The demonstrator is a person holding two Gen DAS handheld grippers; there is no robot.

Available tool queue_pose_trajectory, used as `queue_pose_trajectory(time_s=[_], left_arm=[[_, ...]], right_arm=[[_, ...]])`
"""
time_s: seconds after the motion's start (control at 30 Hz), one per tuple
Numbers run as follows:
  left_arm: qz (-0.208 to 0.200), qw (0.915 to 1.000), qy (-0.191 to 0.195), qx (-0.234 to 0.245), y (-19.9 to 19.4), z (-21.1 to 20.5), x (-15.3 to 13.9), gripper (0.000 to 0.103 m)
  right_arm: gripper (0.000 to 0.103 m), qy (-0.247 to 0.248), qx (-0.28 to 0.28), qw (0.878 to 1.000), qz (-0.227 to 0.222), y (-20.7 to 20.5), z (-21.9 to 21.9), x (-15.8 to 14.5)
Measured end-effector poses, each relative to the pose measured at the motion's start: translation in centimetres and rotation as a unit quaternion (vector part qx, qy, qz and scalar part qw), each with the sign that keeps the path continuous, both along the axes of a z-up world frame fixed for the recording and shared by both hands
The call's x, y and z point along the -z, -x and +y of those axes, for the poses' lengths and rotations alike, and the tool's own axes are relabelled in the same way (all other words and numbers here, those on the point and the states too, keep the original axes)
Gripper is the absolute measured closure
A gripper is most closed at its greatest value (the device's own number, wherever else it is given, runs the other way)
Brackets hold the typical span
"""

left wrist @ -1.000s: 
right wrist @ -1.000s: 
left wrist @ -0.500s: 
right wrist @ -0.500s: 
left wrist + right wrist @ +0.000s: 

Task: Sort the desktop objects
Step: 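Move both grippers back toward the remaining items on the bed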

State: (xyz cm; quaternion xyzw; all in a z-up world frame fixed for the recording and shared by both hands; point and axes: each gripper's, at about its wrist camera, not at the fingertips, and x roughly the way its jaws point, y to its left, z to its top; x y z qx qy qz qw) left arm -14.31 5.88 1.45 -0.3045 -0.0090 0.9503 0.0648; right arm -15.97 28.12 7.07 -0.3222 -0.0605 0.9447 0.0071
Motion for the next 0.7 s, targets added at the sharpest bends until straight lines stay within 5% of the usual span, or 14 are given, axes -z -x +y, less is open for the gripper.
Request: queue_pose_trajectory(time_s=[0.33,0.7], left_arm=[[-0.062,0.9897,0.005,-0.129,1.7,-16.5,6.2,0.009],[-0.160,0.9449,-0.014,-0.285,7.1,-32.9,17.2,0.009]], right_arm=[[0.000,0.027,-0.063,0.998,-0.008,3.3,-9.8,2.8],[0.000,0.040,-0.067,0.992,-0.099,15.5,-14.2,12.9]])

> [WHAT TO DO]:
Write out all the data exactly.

> [RESULT OF THIS TASK]:
The demonstrator is a person holding two Gen DAS handheld grippers; there is no robot.

Available tool queue_pose_trajectory, used as `queue_pose_trajectory(time_s=[_], left_arm=[[_, ...]], right_arm=[[_, ...]])`
"""
time_s: seconds after the motion's start (control at 30 Hz), one per tuple
Numbers run as follows:
  left_arm: qz (-0.208 to 0.200), qw (0.915 to 1.000), qy (-0.191 to 0.195), qx (-0.234 to 0.245), y (-19.9 to 19.4), z (-21.1 to 20.5), x (-15.3 to 13.9), gripper (0.000 to 0.103 m)
  right_arm: gripper (0.000 to 0.103 m), qy (-0.247 to 0.248), qx (-0.28 to 0.28), qw (0.878 to 1.000), qz (-0.227 to 0.222), y (-20.7 to 20.5), z (-21.9 to 21.9), x (-15.8 to 14.5)
Measured end-effector poses, each relative to the pose measured at the motion's start: translation in centimetres and rotation as a unit quaternion (vector part qx, qy, qz and scalar part qw), each with the sign that keeps the path continuous, both along the axes of a z-up world frame fixed for the recording and shared by both hands
The call's x, y and z point along the -z, -x and +y of those axes, for the poses' lengths and rotations alike, and the tool's own axes are relabelled in the same way (all other words and numbers here, those on the point and the states too, keep the original axes)
Gripper is the absolute measured closure
A gripper is most closed at its greatest value (the device's own number, wherever else it is given, runs the other way)
Brackets hold the typical span
"""

left wrist @ -1.000s: 
right wrist @ -1.000s: 
left wrist @ -0.500s: 
right wrist @ -0.500s: 
left wrist + right wrist @ +0.000s: 

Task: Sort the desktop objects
Step: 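Move both grippers back toward the remaining items on the bed
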
State: (xyz cm; quaternion xyzw; all in a z-up world frame fixed for the recording and shared by both hands; point and axes: each gripper's, at about its wrist camera, not at the fingertips, and x roughly the way its jaws point, y to its left, z to its top; x y z qx qy qz qw) left arm -14.31 5.88 1.45 -0.3045 -0.0090 0.9503 0.0648; right arm -15.97 28.12 7.07 -0.3222 -0.0605 0.9447 0.0071
Motion for the next 0.7 s, targets added at the sharpest bends until straight lines stay within 5% of the usual span, or 14 are given, axes -z -x +y, less is open for the gripper.
Request: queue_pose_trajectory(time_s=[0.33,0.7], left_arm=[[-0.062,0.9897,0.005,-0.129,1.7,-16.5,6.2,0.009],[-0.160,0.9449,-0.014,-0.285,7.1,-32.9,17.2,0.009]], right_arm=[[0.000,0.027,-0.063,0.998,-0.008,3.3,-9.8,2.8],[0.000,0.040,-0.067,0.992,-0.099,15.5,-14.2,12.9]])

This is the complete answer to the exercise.